#### Requirement:
Could you filter the material and copy every line where the word "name" occurs?

#### The records:
______

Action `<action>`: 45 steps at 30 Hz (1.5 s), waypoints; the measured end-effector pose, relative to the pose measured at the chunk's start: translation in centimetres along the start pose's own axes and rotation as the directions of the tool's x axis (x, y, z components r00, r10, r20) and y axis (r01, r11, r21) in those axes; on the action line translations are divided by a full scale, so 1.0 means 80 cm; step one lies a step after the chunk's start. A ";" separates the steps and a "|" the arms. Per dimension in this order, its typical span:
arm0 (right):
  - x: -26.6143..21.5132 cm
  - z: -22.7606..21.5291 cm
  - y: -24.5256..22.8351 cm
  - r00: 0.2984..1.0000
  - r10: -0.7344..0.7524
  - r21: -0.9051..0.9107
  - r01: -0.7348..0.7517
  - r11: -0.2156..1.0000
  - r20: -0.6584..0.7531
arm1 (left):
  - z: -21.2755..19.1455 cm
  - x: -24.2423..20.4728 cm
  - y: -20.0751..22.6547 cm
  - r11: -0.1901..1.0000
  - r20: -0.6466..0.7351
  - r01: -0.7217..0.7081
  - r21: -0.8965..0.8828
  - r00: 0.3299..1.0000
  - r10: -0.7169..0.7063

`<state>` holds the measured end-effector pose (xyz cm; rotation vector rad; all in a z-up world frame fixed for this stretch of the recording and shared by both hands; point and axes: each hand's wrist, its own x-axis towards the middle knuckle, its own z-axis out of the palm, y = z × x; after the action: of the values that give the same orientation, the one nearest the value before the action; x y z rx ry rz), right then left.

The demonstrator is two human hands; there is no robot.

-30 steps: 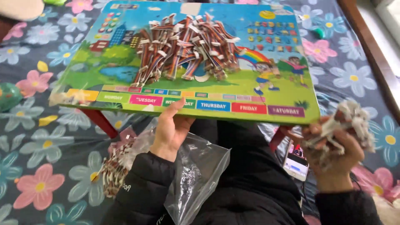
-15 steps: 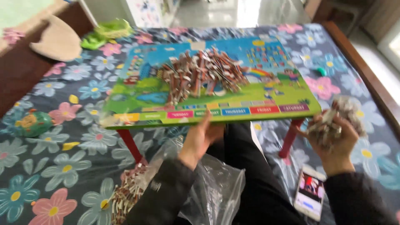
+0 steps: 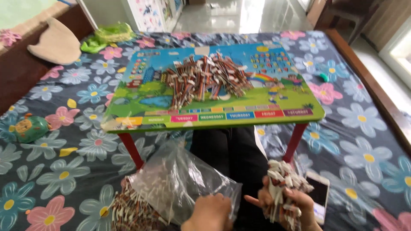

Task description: Peeling small white identification stickers from the ends of multi-colored ribbon cables and placing the cables into a plastic bag.

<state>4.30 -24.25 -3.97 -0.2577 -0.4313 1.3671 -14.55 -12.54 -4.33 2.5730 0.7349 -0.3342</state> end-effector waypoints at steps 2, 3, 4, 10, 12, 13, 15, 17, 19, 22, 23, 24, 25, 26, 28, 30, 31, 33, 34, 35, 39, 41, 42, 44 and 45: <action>-0.003 0.009 0.004 0.995 0.079 0.009 -0.078 0.997 -0.061 | -0.024 -0.008 0.008 0.993 0.118 0.091 0.079 0.988 -0.100; -0.003 0.008 0.006 0.995 0.071 0.013 -0.070 0.997 -0.075 | -0.026 -0.009 0.007 0.994 0.132 0.081 0.080 0.987 -0.091; -0.003 0.007 0.008 0.995 0.072 0.024 -0.071 0.997 -0.066 | -0.027 -0.009 0.006 0.997 0.077 0.032 0.069 0.996 -0.037; -0.012 0.012 0.019 0.969 0.166 0.027 -0.164 0.986 -0.185 | 0.001 0.000 -0.006 0.986 -0.054 -0.116 0.118 0.991 0.123; -0.013 0.009 0.017 0.970 0.170 0.032 -0.167 0.985 -0.176 | -0.003 0.001 -0.005 0.989 -0.058 -0.090 0.118 0.994 0.097; -0.012 0.010 0.017 0.975 0.161 0.038 -0.157 0.987 -0.154 | -0.007 0.000 -0.008 0.994 -0.005 -0.058 0.089 0.998 0.059; -0.012 0.009 0.016 0.979 0.148 0.046 -0.143 0.989 -0.137 | -0.014 -0.006 -0.016 0.997 0.053 -0.030 0.064 0.998 0.027; -0.015 0.004 0.017 0.973 0.167 0.026 -0.165 0.986 -0.160 | -0.019 -0.017 -0.026 0.992 -0.037 -0.066 -0.104 0.997 0.063; -0.010 -0.008 0.025 0.965 0.197 0.049 -0.191 0.980 -0.175 | -0.011 -0.015 -0.026 0.996 -0.081 -0.065 -0.060 0.995 0.060; -0.010 -0.012 0.034 0.941 0.244 0.041 -0.241 0.970 -0.233 | -0.002 -0.011 -0.022 0.997 -0.137 -0.073 -0.015 0.988 0.070; -0.009 -0.012 0.036 0.926 0.269 0.012 -0.276 0.961 -0.263 | 0.000 -0.009 -0.020 0.998 -0.157 -0.066 -0.007 0.986 0.064; -0.009 -0.012 0.034 0.924 0.255 0.019 -0.260 0.965 -0.286 | -0.003 -0.007 -0.016 0.996 -0.136 -0.086 -0.010 0.987 0.084; -0.009 -0.012 0.035 0.929 0.254 0.001 -0.263 0.965 -0.269 | -0.007 -0.008 -0.013 0.999 -0.103 -0.054 0.010 0.993 0.054; -0.008 -0.011 0.036 0.934 0.253 -0.016 -0.266 0.964 -0.252 | -0.011 -0.008 -0.010 0.999 -0.070 -0.022 0.032 0.997 0.024; -0.011 -0.015 0.036 0.932 0.252 -0.018 -0.266 0.964 -0.261 | -0.012 -0.007 -0.009 0.999 -0.052 -0.032 0.022 0.998 0.033; -0.010 -0.013 0.035 0.930 0.255 -0.025 -0.271 0.962 -0.264 | -0.014 -0.003 -0.007 0.999 -0.044 -0.037 0.011 0.998 0.037; -0.008 -0.010 0.035 0.898 0.280 -0.019 -0.304 0.952 -0.339 | -0.014 -0.001 -0.007 0.999 -0.034 -0.029 0.017 0.999 0.030; -0.004 -0.007 0.036 0.859 0.299 -0.007 -0.332 0.943 -0.416 | -0.018 0.000 -0.005 0.999 -0.020 -0.027 0.023 0.999 0.028; -0.002 -0.007 0.037 0.861 0.315 0.006 -0.341 0.940 -0.400 | -0.021 -0.001 -0.003 1.000 -0.002 -0.008 0.018 1.000 0.008; 0.000 -0.007 0.038 0.863 0.331 0.018 -0.351 0.936 -0.382 | -0.024 -0.001 -0.002 1.000 0.014 0.012 0.012 1.000 -0.012; -0.001 0.004 0.034 0.845 0.371 -0.012 -0.407 0.913 -0.385 | -0.040 -0.001 0.007 0.991 0.159 0.131 -0.005 0.979 -0.128; -0.003 0.009 0.034 0.875 0.355 -0.031 -0.386 0.922 -0.330 | -0.041 -0.002 0.003 0.997 0.163 0.076 -0.017 0.984 -0.072; -0.002 0.008 0.035 0.873 0.359 -0.028 -0.389 0.921 -0.329 | -0.041 -0.003 0.004 0.997 0.165 0.080 -0.017 0.983 -0.076; -0.001 0.007 0.036 0.863 0.364 -0.059 -0.408 0.911 -0.350 | -0.043 -0.002 0.005 0.995 0.171 0.096 -0.021 0.981 -0.092; 0.001 0.005 0.036 0.864 0.362 -0.062 -0.407 0.911 -0.350 | -0.044 -0.001 0.007 0.995 0.169 0.094 -0.021 0.982 -0.089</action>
<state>1.57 -23.61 -4.80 -0.7080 -0.1905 1.6502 -13.96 -11.34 -1.06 2.4520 0.7911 -0.5578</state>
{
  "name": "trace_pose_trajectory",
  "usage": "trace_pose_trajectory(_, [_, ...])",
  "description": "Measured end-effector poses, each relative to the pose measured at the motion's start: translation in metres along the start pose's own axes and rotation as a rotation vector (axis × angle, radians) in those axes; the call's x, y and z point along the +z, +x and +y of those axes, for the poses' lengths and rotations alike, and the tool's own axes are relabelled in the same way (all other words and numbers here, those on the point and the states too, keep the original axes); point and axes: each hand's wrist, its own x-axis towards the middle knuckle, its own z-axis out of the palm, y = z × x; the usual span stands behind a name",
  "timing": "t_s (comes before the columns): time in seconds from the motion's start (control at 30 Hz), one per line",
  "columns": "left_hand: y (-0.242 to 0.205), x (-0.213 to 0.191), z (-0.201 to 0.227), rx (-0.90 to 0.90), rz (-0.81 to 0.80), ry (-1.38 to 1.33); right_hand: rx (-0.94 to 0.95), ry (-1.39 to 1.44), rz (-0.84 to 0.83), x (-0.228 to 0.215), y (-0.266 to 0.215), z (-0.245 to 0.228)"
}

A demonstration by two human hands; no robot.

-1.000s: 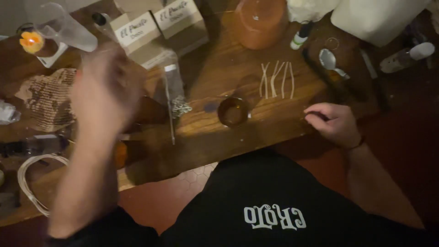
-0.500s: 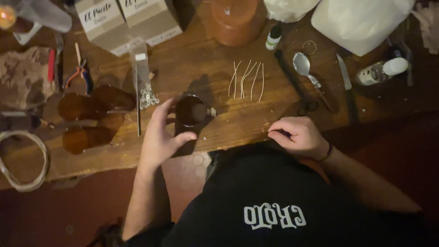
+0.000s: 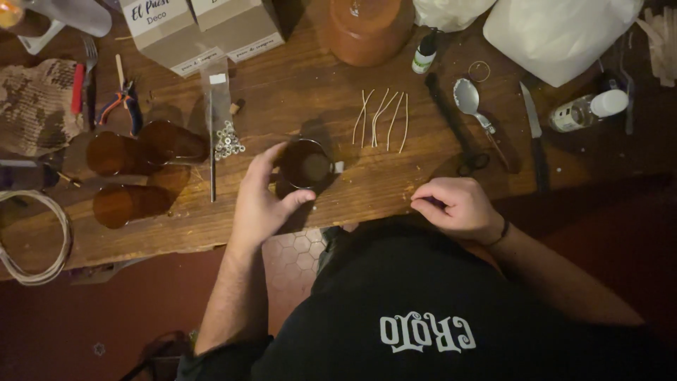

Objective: Assembling candle wicks by threading metal tabs onto them and crimping with pliers

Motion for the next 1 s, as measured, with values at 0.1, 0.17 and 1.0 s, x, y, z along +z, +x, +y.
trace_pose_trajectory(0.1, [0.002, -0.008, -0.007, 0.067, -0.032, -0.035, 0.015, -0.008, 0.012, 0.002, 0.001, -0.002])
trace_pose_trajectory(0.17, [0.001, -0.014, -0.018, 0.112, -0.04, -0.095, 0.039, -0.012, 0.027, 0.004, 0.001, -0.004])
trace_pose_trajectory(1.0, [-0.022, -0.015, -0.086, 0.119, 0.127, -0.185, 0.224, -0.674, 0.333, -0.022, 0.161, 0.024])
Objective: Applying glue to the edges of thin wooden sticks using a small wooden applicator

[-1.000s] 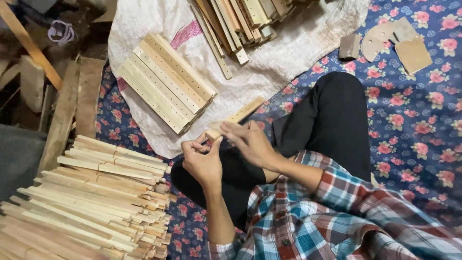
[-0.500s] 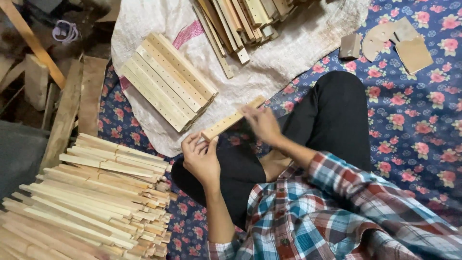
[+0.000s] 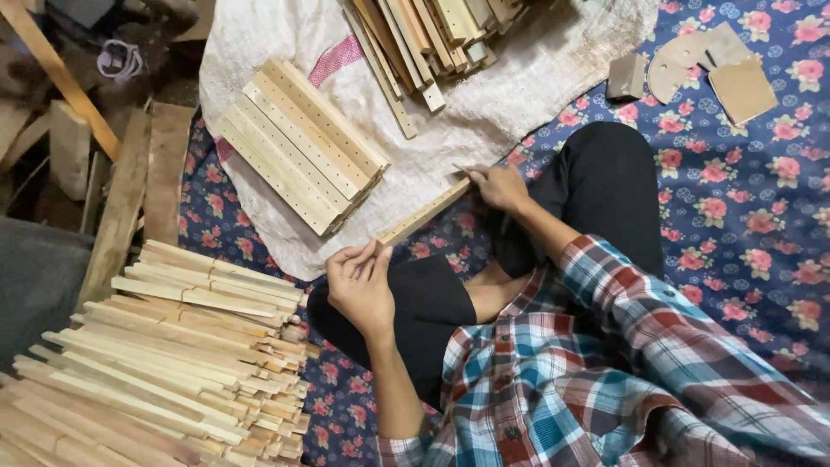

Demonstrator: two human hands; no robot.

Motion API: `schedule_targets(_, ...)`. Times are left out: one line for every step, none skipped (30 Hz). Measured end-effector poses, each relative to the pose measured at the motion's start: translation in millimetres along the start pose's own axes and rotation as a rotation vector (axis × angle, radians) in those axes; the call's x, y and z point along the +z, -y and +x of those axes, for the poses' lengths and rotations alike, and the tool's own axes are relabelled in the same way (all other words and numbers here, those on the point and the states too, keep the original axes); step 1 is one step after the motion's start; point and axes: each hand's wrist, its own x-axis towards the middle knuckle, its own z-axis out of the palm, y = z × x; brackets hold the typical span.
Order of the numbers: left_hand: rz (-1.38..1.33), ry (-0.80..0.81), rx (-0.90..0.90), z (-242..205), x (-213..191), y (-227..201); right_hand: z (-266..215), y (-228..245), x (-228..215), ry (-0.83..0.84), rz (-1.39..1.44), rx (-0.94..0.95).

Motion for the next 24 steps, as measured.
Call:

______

#### Exercise output:
  "name": "trace_pose_trajectory",
  "description": "Measured end-effector poses, each relative to the pose measured at the motion's start: translation in metres along the start pose's own axes and rotation as a rotation vector (axis × angle, radians) in those axes; the call's x, y and z point along the +z, +x and +y of those axes, for the poses' lengths and rotations alike, and the tool's own axes are relabelled in the same way (all other words and numbers here, those on the point and the states too, keep the original axes); point and axes: each hand's wrist, its own x-axis towards the middle knuckle, its own z-axis out of the palm, y = z × x; the usual span stands behind a name",

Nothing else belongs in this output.